As you can see from the model above, using a rate of $R = 0.5$ to administer drugs to the patient for 30 minutes at the top of every hour works very well. After a few cycles of administering the drug, there is constantly between 3.0 and 2.0 mg of the drug int he patient's blood.

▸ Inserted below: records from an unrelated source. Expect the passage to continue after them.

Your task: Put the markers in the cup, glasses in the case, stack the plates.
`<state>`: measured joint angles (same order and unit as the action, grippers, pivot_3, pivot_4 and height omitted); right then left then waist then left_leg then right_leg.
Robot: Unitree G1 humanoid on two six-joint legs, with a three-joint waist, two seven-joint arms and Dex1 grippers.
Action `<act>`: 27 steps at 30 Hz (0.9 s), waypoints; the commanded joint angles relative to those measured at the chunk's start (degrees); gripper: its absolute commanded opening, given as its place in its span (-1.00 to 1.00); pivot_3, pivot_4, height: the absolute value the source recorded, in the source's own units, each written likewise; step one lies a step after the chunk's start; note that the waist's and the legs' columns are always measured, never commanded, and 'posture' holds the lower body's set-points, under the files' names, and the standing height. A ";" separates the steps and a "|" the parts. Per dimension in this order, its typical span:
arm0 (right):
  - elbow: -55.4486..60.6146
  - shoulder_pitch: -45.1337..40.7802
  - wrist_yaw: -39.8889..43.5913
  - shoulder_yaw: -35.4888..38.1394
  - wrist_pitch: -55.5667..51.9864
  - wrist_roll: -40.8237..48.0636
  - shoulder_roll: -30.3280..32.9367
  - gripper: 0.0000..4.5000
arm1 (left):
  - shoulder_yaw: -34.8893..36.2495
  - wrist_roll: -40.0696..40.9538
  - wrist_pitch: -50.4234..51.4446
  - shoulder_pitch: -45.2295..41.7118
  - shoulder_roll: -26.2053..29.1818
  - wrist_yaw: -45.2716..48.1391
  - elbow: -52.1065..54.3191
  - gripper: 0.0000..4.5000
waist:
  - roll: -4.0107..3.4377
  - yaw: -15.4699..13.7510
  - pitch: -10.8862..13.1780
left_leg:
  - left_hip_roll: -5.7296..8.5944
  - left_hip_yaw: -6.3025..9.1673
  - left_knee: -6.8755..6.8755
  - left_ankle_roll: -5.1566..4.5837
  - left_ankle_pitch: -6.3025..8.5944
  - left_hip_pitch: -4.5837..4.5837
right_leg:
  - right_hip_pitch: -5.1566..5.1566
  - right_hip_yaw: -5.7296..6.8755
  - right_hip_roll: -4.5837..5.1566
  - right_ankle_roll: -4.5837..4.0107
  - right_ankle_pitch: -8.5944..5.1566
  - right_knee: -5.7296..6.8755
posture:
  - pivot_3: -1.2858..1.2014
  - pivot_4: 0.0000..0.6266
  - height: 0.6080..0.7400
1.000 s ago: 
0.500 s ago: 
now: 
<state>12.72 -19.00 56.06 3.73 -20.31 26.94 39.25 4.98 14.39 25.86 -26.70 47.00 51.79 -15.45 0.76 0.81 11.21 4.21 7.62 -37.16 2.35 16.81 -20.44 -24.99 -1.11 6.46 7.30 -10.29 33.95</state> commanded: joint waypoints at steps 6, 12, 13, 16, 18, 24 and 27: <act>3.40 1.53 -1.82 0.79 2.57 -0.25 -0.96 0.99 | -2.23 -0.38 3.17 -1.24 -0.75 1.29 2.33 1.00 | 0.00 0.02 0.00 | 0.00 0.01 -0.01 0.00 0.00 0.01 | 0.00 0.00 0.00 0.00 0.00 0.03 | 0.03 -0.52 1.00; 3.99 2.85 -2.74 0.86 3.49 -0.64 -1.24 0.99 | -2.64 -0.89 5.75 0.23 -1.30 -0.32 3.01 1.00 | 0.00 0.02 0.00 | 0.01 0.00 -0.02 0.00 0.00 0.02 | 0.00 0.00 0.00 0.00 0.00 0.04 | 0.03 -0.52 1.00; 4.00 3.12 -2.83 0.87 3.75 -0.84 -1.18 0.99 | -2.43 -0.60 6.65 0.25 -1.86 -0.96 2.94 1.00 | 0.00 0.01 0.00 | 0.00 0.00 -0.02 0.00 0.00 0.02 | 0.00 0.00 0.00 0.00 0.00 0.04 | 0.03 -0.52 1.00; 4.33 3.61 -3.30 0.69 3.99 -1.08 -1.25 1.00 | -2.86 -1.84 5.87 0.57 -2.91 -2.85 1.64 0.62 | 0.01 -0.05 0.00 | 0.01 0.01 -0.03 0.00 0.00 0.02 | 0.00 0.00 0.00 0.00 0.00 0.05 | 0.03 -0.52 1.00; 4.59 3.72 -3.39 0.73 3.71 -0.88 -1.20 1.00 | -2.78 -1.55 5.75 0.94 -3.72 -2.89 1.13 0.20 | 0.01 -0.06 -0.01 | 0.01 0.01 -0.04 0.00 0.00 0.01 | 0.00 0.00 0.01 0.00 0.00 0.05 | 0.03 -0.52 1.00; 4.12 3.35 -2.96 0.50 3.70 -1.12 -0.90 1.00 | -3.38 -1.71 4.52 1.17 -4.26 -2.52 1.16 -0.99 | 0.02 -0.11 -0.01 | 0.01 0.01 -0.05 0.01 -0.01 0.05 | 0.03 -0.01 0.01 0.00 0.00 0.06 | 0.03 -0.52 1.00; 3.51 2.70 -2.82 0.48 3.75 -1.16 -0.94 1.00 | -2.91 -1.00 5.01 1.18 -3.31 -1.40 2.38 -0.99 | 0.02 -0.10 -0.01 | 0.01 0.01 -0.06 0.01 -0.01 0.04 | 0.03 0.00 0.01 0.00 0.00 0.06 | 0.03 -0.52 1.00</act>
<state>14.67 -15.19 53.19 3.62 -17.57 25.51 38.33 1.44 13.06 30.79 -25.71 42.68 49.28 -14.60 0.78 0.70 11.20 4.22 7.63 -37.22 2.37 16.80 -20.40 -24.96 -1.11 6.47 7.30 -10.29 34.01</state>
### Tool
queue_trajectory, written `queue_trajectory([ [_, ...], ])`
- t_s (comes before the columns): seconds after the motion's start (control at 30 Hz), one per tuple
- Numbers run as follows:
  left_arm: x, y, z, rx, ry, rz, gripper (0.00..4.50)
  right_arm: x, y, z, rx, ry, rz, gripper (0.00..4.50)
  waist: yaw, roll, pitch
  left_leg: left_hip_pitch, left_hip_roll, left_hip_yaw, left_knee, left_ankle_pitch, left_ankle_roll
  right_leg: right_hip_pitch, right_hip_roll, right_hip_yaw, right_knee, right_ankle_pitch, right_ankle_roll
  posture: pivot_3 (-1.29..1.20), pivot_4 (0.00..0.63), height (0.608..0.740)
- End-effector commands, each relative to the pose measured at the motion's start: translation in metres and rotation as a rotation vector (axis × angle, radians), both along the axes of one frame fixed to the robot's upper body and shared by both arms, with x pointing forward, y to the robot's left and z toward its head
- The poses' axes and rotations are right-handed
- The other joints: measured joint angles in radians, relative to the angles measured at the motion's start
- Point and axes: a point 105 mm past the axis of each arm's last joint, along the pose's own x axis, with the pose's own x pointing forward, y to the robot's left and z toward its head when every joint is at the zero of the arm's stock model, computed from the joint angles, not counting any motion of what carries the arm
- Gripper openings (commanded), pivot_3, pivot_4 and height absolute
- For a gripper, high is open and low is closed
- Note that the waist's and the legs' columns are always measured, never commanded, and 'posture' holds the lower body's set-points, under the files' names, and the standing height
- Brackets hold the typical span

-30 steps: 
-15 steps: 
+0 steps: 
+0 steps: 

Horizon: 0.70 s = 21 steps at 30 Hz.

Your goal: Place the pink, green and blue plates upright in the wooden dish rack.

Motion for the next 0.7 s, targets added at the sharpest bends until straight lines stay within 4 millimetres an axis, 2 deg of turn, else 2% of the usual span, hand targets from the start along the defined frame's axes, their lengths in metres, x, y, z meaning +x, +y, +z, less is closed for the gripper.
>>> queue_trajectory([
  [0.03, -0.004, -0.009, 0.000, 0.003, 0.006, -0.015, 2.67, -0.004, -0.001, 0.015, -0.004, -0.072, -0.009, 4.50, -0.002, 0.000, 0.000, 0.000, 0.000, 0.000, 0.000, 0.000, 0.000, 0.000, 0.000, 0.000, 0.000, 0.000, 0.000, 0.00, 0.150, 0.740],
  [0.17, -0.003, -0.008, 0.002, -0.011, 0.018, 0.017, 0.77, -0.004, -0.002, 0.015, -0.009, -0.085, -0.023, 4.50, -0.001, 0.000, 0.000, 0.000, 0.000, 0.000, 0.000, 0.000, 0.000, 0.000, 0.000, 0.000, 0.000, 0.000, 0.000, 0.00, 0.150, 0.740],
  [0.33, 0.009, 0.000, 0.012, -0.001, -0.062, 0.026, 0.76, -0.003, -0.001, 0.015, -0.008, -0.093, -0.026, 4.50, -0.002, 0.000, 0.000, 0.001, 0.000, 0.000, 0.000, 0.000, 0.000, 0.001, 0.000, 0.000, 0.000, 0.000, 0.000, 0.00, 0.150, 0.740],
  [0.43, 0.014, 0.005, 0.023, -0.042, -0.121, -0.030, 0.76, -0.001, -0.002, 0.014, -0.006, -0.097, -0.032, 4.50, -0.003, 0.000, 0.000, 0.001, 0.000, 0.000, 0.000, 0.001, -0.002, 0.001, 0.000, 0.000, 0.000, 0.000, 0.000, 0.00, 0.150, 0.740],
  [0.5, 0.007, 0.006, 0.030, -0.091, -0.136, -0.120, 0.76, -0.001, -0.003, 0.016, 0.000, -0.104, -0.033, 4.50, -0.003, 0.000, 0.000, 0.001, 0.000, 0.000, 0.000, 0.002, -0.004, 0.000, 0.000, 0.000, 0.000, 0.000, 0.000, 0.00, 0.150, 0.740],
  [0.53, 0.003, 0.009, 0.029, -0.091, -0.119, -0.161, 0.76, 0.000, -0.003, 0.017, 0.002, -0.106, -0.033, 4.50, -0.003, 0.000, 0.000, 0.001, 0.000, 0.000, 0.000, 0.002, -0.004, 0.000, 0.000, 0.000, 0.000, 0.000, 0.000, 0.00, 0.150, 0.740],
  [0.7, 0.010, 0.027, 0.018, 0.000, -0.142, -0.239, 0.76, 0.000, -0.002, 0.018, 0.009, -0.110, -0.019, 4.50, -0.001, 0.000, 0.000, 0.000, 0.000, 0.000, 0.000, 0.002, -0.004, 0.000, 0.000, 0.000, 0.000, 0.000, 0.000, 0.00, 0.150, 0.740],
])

From a modeling standpoint, the impulse function based model was way easier to manipulate and then plot. But from a medical standpoint, the drip based model is the better option for keeping a constant amount of some drug in the patient's bloodstream. The impulse model causes rapid spikes in the drug in blood value which then taper off while the drip model has less aggressive spikes in value. With the impulse method, I think that there is a greater risk of giving too much of the drug to a patient than with the iv drip. One of the spikes could easily rocket right past the 4mg threshold. The iv drip would allow the doctors to keep the patient at the higher end of the acceptable range because the spikes are not as aggressive and thus are less likely to go past the 4 mg threshold. The oscillations of the iv drip method are 1mg, while the oscillations of the plug injection are 1.5 mg.

Despite my suggestion to use the iv drip method, the graphs above show that either the drip of the plug injection are both valid methods to maintain between 2 and 4 mg of drugs in a patients blood stream.